Grundsätzlich meinen die Experten, dass sich die SPÖ mit dem Thema verschätzt habe. Das habe die Partei auch bereits erkannt, so Pfarrhofer, deshalb nehme außer Verteidigungsminister Norbert Darabos niemand dezidiert Stellung zur anstehenden Befragung - "da will niemand am 20. Jänner als Loser dastehen". Die SPÖ lasse Darabos "ziemlich alleine im Regen stehen, weil alle befürchten, dass es schwer zu gewinnen ist", so der Experte. Hajek meint, der Minister und die SPÖ hätten nicht vermitteln können, dass ein Berufsheer soviel besser als die derzeitige Situation sei.

Kampagnen nicht "spürbar"

Kampagnen der beiden betreibenden Parteien SPÖ und ÖVP sind für Bachmayer "nicht wirklich spürbar". Den Grund dafür sieht er darin, dass man "das Geld für den nächsten Nationalratswahlkampf aufspart". Das "große Trumpfass" für die ÖVP sieht Bachmayer in den "tausenden Organisationen im Land, die hinter der Wehrpflicht stehen" - er nennt etwa Feuerwehr, Bergwacht, Alpenverein oder die Hilfs- und Sozialorganisationen. Diese würden eine "Mobilisierung von unten" auslösen, glaubt der Experte.

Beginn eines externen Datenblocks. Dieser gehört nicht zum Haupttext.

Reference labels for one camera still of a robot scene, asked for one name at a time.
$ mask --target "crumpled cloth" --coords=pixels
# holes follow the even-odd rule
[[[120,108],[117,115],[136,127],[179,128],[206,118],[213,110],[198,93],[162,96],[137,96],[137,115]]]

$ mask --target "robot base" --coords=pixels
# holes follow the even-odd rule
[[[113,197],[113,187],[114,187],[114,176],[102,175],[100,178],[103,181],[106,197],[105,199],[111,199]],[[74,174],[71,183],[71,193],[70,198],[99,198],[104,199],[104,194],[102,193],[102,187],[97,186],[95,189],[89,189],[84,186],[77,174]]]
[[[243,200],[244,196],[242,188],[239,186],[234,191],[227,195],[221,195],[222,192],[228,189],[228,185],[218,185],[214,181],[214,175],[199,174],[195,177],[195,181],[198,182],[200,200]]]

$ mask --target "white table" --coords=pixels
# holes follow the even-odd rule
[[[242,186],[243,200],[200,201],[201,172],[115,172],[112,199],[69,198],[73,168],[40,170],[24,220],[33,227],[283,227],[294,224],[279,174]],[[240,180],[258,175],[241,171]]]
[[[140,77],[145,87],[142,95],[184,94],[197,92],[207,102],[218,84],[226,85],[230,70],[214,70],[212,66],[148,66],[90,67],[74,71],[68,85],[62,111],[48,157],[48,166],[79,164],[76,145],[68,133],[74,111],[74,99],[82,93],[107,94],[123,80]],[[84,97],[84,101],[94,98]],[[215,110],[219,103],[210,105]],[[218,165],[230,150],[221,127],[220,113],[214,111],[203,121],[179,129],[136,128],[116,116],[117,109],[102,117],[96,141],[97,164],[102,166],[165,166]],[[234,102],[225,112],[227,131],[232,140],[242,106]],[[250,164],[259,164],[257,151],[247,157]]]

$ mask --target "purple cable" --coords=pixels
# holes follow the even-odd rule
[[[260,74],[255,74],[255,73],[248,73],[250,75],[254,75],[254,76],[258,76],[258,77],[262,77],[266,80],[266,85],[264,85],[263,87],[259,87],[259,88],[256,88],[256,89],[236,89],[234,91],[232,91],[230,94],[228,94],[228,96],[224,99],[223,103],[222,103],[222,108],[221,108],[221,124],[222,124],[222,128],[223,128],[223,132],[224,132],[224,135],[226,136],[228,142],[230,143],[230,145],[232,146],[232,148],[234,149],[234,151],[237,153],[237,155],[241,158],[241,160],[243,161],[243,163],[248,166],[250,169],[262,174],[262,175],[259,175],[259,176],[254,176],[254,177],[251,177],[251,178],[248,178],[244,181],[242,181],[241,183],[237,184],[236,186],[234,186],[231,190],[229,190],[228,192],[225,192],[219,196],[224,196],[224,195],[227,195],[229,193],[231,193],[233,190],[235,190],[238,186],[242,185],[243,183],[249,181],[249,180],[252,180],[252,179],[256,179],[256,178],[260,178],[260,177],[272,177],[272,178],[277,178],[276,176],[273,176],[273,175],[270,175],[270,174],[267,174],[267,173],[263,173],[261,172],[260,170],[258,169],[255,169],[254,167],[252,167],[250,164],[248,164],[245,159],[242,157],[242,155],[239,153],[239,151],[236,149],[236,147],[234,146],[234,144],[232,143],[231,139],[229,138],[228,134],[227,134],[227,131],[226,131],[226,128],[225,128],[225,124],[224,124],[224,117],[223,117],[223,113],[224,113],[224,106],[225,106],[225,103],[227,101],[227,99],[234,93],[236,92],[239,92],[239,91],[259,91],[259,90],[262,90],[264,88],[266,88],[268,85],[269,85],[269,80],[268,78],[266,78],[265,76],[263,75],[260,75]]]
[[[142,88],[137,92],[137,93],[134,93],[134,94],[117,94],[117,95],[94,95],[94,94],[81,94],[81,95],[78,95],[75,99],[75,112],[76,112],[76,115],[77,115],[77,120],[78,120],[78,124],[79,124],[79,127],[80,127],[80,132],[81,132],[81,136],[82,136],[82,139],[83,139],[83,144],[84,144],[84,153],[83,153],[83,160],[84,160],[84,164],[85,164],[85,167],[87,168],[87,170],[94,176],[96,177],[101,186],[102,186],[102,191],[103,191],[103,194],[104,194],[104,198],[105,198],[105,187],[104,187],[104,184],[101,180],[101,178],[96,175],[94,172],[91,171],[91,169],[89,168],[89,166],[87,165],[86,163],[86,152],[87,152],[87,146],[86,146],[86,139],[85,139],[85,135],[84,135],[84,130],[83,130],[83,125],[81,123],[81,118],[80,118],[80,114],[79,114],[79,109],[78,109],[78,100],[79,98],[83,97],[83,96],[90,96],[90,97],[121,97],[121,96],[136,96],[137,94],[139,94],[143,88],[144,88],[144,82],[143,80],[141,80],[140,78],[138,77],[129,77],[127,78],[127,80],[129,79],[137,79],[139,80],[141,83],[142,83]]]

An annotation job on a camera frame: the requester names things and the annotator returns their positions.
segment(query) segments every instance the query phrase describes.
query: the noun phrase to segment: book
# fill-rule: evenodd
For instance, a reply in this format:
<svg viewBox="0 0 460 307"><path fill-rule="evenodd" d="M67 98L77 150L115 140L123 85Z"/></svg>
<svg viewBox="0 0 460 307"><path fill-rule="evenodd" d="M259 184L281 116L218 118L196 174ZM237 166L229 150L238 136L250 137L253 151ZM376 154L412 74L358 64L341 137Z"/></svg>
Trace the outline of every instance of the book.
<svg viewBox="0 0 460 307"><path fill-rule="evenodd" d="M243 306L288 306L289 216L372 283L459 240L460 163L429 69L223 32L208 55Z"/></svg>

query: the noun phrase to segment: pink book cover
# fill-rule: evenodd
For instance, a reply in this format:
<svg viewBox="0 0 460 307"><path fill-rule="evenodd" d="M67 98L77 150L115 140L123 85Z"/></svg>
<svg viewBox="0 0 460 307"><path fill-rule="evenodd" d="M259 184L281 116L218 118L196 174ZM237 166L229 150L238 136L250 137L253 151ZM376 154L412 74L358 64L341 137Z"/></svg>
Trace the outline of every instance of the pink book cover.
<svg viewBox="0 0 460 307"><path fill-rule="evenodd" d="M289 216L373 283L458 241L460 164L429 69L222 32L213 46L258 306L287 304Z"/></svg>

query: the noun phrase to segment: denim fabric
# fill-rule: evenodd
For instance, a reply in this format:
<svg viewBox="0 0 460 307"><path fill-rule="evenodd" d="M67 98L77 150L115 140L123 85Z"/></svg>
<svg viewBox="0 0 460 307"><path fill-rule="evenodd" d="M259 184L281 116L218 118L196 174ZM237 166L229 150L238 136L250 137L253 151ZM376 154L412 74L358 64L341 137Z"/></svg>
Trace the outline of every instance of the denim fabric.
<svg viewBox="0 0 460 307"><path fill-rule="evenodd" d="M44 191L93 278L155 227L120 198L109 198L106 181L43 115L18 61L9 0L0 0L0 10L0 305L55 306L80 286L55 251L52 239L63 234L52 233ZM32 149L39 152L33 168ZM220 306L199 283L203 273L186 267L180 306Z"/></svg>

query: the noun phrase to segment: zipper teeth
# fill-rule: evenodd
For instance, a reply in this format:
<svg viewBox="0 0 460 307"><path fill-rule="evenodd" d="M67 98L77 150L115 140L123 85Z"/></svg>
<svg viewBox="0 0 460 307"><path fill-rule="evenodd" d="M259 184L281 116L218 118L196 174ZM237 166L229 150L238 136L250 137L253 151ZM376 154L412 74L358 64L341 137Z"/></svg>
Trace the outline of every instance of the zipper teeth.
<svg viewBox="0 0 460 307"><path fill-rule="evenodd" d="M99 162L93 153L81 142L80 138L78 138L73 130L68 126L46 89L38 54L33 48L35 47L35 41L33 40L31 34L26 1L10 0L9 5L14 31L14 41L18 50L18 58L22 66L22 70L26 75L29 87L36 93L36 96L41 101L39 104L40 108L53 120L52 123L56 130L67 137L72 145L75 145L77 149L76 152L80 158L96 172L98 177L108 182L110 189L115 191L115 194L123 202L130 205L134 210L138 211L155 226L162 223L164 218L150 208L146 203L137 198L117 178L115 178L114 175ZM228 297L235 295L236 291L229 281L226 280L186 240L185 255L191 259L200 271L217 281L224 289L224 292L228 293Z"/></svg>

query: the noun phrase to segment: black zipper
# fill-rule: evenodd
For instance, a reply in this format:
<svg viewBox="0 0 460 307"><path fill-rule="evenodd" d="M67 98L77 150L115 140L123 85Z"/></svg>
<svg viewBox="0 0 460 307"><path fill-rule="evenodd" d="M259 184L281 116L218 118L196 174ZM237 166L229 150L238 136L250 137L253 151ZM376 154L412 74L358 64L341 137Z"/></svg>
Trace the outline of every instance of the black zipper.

Der SPÖ attestiert Bachmayer, sich bei diesem Thema "völlig verrannt" zu haben, Wiens Bürgermeister Michael Häupl habe das Thema "verballert" und Verteidigungsminister Norbert Darabos müsse die Suppe nun "auslöffeln". Er sieht einen taktischen Fehler der Sozialdemokraten - und jetzt "taumelt die ÖVP quasi in ihr Glück".

Dabei würde laut Umfragen in der Gesamtbevölkerung die Meinung zur Wehrpflicht sogar ausgeglichen sein, so Bachmayer. Entscheidend sei aber die Meinung jener, die auch wirklich zur Befragung hingehen, und unter denen sei die Mehrheit für die Beibehaltung der Wehrpflicht klar. Ein Problem der SPÖ sei auch, dass selbst unter deren Anhängern nur "eine schwache Mehrheit für das Berufsheer" zu finden sein.

Allzu viel Rückenwind dürfen sich weder SPÖ noch ÖVP von der Volksbefragung erwarten - unabhängig vom Ausgang. Es gebe "deutlich spannendere Dinge", meinte Pfarrhofer; außerdem sei der Weg zur NR-Wahl im Herbst noch ein langer. Ein Vorziehen der Nationalratswahl halten die Experten für unwahrscheinlich: Dies würde keiner der beiden Parteien nützen, und die ÖVP habe sich mit vorgezogenen Neuwahlen schon zu oft die Finger verbrannt, so Bachmayer.